One detail that indicates that this model is correct is that as the rockets velocity approaches zero, the graph begins to look linear. this is exactly what we would expect from our intuition; when the velocity is small, air resistance is negligible, and the behavior of the rocket is dominated by gravity which is constant. Again the details of our calculations are found inthe PDF linked below
phase2 method and calculations PDF
Java code for numeric integration and ode solving (note: Larry wrote this java code as a supplement to solve our differential equation.
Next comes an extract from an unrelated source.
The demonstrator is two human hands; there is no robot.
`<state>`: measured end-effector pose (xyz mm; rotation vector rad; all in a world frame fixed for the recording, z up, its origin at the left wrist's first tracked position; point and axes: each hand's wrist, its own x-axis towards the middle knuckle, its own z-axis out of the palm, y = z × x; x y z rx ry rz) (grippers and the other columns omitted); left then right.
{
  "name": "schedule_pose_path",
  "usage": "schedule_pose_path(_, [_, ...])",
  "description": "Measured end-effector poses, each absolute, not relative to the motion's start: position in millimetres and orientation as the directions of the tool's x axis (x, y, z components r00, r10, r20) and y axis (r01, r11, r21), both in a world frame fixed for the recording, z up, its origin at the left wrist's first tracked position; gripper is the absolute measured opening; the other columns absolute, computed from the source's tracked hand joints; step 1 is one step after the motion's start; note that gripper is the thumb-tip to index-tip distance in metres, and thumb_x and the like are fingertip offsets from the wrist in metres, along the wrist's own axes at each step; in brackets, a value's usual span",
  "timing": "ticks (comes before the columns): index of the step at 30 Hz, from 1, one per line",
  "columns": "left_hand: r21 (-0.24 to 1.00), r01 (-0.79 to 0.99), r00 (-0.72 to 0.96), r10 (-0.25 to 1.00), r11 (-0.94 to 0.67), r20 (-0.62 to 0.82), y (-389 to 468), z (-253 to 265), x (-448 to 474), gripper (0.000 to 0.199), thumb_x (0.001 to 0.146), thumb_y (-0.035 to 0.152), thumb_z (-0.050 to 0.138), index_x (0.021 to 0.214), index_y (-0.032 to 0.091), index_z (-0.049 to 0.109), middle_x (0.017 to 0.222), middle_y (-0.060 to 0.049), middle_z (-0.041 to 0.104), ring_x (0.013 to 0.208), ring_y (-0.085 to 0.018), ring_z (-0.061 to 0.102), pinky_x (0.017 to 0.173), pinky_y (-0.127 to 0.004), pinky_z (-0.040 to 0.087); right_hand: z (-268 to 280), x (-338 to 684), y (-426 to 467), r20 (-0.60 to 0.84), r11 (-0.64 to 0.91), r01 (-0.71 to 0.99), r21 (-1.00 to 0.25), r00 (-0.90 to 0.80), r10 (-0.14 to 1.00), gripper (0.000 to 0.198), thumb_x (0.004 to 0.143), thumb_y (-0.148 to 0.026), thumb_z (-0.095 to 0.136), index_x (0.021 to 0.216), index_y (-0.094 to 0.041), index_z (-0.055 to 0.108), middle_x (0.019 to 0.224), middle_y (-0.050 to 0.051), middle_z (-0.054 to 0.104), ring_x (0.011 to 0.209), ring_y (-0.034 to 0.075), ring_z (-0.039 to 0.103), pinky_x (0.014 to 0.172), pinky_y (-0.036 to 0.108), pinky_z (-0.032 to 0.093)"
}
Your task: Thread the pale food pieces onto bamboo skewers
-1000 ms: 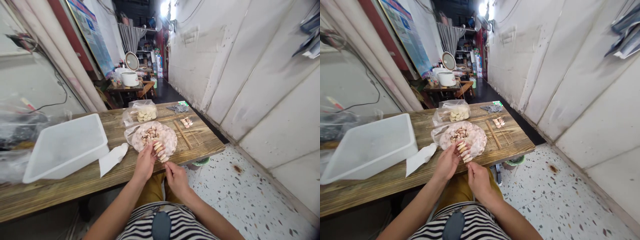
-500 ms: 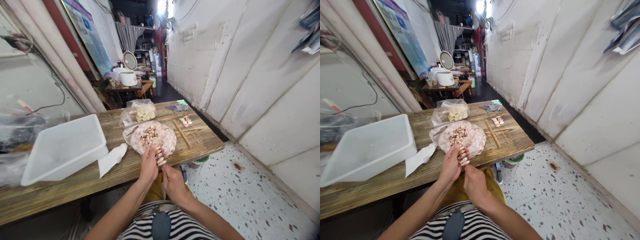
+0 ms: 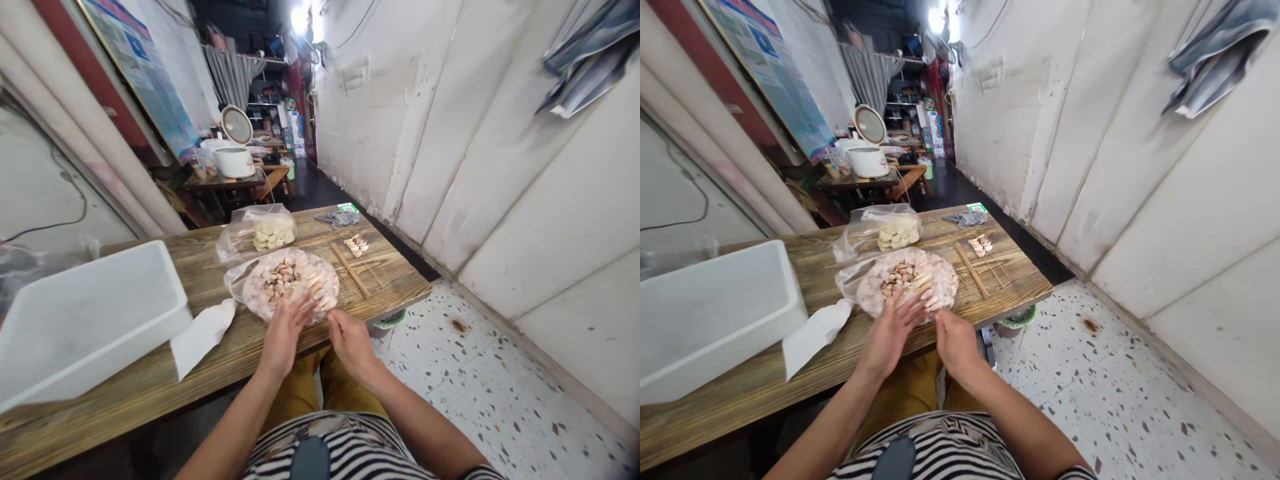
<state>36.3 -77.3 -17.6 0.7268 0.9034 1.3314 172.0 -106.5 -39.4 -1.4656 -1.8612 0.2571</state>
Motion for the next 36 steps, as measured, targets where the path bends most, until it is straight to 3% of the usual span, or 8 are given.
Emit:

It is not yet perfect, but has been of much use. Feel free to browse around.)
Conclusion: after finding the velocity as a function of time, we performed numerical integration to find the maximum height of the rocket is 157 m. This, as well as the velocity of the rocket at its apogee is much larger than we anticipated and than what seems reasonable; we suspect that the value for the coefficent of drag we used may have been too small. We believe a drag coefficent of about 1 would be more likely.